I'm wondering if we can scan/cleanse for corrupted inodes, or maybe if it would help to reduce the number of inodes down to a minimum and then kick it back up after a restart.

It's a simple installation with /var in the one and only / root partition for OS/data. So unmounting/replacement is not an option.

I can easily run diagnostics and provide relevant info.

This is a fully patched v20.04.3 cloud server.
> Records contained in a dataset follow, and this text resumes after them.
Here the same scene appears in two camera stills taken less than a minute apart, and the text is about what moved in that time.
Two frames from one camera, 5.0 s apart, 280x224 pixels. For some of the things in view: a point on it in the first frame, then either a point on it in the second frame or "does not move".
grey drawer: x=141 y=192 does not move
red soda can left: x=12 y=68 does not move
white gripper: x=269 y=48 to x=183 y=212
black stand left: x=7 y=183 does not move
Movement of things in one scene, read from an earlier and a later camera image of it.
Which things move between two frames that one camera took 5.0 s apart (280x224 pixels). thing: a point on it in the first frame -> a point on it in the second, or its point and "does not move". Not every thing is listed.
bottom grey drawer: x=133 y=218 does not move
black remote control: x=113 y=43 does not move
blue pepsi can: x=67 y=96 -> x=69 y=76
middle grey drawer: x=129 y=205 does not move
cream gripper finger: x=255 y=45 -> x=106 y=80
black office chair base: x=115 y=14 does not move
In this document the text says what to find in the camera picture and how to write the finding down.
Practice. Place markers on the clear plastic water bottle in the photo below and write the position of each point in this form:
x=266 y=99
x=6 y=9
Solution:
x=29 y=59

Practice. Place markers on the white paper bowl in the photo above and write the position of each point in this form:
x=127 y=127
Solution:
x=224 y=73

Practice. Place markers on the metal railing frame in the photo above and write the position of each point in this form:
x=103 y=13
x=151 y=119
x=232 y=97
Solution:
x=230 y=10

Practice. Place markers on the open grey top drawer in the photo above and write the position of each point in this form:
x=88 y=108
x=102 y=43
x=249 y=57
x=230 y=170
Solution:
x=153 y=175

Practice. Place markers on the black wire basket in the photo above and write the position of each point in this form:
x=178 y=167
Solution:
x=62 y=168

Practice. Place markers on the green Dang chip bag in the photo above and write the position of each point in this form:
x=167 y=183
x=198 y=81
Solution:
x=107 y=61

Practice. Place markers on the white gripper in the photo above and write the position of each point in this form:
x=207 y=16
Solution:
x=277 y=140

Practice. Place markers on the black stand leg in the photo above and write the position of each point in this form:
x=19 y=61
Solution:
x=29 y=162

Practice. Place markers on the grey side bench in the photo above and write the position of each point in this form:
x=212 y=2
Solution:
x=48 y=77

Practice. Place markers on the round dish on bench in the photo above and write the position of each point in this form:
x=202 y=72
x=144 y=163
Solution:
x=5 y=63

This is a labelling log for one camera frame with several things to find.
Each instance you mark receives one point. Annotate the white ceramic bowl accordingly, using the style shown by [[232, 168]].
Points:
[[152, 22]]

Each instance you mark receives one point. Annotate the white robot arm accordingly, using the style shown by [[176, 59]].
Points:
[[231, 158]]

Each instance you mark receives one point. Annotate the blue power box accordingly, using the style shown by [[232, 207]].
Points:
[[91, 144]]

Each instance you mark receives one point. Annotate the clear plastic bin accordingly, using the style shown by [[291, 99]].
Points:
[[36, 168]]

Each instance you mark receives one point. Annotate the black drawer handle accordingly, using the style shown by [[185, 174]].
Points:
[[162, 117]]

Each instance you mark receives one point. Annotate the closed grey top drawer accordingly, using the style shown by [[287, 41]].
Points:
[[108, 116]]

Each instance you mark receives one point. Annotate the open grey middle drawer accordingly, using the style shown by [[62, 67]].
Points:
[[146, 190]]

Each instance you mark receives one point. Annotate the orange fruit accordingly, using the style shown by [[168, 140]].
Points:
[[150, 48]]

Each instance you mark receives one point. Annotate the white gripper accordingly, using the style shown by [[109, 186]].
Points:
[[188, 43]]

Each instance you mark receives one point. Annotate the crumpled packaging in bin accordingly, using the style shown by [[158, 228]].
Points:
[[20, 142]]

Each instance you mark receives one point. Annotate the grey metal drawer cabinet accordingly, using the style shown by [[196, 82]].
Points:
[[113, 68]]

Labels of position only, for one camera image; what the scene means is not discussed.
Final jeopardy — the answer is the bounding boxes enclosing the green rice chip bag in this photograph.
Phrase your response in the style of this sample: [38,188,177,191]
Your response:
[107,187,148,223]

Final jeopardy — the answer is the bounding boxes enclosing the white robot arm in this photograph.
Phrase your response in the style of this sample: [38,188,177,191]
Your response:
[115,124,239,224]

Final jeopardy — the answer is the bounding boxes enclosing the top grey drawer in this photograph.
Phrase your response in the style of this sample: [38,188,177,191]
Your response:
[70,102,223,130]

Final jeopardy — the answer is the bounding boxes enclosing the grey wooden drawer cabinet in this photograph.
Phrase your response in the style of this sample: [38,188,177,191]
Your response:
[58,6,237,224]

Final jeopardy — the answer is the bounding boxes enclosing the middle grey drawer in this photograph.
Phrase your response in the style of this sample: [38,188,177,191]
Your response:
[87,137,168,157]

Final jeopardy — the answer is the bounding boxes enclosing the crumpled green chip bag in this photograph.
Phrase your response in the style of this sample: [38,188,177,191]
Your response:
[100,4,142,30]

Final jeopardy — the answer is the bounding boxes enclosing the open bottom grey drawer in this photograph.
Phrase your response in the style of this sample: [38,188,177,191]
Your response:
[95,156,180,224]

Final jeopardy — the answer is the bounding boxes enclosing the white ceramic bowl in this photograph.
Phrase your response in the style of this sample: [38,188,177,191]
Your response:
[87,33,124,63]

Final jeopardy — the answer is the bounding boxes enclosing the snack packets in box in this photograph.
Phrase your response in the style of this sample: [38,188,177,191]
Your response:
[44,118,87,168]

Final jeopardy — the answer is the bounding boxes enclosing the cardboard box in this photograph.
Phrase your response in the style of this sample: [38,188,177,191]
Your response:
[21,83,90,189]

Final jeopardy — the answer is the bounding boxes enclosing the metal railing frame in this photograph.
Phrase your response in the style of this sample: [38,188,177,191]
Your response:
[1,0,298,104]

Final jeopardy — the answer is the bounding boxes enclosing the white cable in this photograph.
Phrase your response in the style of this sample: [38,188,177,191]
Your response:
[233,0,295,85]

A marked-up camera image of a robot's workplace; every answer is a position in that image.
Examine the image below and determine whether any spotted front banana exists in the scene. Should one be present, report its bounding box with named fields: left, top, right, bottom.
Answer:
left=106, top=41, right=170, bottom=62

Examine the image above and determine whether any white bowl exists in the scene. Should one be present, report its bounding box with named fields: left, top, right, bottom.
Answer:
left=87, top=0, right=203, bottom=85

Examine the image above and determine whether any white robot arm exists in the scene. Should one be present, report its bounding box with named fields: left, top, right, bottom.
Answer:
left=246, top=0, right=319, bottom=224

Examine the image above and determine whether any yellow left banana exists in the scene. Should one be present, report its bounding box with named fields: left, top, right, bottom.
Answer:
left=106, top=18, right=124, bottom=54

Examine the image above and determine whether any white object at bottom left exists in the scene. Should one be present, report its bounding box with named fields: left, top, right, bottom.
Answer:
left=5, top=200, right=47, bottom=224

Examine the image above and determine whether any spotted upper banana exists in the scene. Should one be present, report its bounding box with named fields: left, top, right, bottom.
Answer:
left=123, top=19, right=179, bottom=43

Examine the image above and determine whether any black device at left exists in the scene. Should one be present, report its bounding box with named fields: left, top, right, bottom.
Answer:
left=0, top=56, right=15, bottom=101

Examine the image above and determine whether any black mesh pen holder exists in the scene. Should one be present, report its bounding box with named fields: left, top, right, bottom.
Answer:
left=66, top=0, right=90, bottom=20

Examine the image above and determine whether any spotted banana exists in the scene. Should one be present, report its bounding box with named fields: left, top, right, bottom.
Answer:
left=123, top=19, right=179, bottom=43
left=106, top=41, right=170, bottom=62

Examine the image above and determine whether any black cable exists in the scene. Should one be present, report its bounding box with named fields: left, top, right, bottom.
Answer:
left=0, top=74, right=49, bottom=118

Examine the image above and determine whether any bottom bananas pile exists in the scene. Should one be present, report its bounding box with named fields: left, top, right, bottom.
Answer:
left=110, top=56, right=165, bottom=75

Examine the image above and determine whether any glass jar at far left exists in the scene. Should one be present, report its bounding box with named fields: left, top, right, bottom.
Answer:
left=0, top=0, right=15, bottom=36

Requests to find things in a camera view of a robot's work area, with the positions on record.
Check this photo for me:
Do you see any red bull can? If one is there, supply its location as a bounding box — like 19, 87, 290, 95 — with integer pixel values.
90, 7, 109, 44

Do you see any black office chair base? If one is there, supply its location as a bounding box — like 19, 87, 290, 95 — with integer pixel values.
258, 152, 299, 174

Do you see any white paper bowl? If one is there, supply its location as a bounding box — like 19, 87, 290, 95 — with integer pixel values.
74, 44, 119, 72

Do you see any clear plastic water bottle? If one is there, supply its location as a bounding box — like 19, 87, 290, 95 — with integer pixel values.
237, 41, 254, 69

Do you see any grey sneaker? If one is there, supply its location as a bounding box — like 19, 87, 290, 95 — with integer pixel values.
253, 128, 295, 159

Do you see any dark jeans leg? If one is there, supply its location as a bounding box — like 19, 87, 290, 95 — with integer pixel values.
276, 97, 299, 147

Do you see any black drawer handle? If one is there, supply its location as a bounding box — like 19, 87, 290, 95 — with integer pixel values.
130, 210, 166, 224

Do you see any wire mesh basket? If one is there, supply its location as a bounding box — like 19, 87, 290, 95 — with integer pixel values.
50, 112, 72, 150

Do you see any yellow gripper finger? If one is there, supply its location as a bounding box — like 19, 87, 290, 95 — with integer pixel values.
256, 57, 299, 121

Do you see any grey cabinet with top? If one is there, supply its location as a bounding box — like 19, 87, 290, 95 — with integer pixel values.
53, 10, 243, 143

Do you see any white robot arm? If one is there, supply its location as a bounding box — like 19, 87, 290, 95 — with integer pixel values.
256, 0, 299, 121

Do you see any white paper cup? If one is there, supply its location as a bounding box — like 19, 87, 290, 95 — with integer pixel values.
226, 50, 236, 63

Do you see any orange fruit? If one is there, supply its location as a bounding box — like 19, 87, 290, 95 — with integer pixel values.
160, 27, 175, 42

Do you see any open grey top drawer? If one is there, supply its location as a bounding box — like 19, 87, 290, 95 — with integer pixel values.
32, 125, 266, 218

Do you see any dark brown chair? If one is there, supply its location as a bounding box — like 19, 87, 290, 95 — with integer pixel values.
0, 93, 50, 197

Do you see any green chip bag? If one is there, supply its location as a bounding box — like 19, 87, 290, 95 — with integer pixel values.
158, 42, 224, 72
I can open a console if required.

e4defrag did not show fragmentation. May run fsck (e2fsck or shutdown -rF) if that is advised. These are examples of the kinds of utilities I'm seeking to help with diagnostics for this kind of issue.

0 + 0

filesystem

performance

logs

inode

sudodus

1/10/23, 7:58 PM

Is it OK to reboot the computer?

matigo

1/10/23, 11:51 PM

Which version of Ubuntu and which file system are you using? Deleting and recreating the log directory is an option, but will need to be done via a live session as some directories cannot be deleted while the OS is running.

TonyG

1/13/23, 7:00 PM

Added OS version = fully patched 20.04.3. Deleting and recreating the log directory is an option. But as a technician I'm more interested in understanding why this is happening before nuking away the symptoms. :) If we understand the problem, and how to diagnose the problem, then others who see this will be better educated and better able to deal with similar issues. Note from above, system has been restarted many times.

TonyG

7/11/23, 9:58 PM

I haven't resolved this issue and now have two systems in the same state. Adding more detail to OP.

Elon Musk

I sit in a Tesla and translated this thread with Ai:

EN: How do we diagnose delays After large number of files are deleted?

TH: เราจะวินิจฉัยความล่าช้าได้อย่างไรหลังจากไฟล์จำนวนมากถูกลบ?

RO: Cum diagnosticăm întârzierile după ce un număr mare de fișiere sunt șterse?

RU: Как мы диагностируем задержки после удаления большого количества файлов?

VI: Làm thế nào để chúng tôi chẩn đoán sự chậm trễ Sau khi một số lượng lớn các tập tin bị xóa?

Post an answer

Most people don’t grasp that asking a lot of questions unlocks learning and improves interpersonal bonding. In Alison’s studies, for example, though people could accurately recall how many questions had been asked in their conversations, they didn’t intuit the link between questions and liking. Across four studies, in which participants were engaged in conversations themselves or read transcripts of others’ conversations, people tended not to realize that question asking would influence—or had influenced—the level of amity between the conversationalists.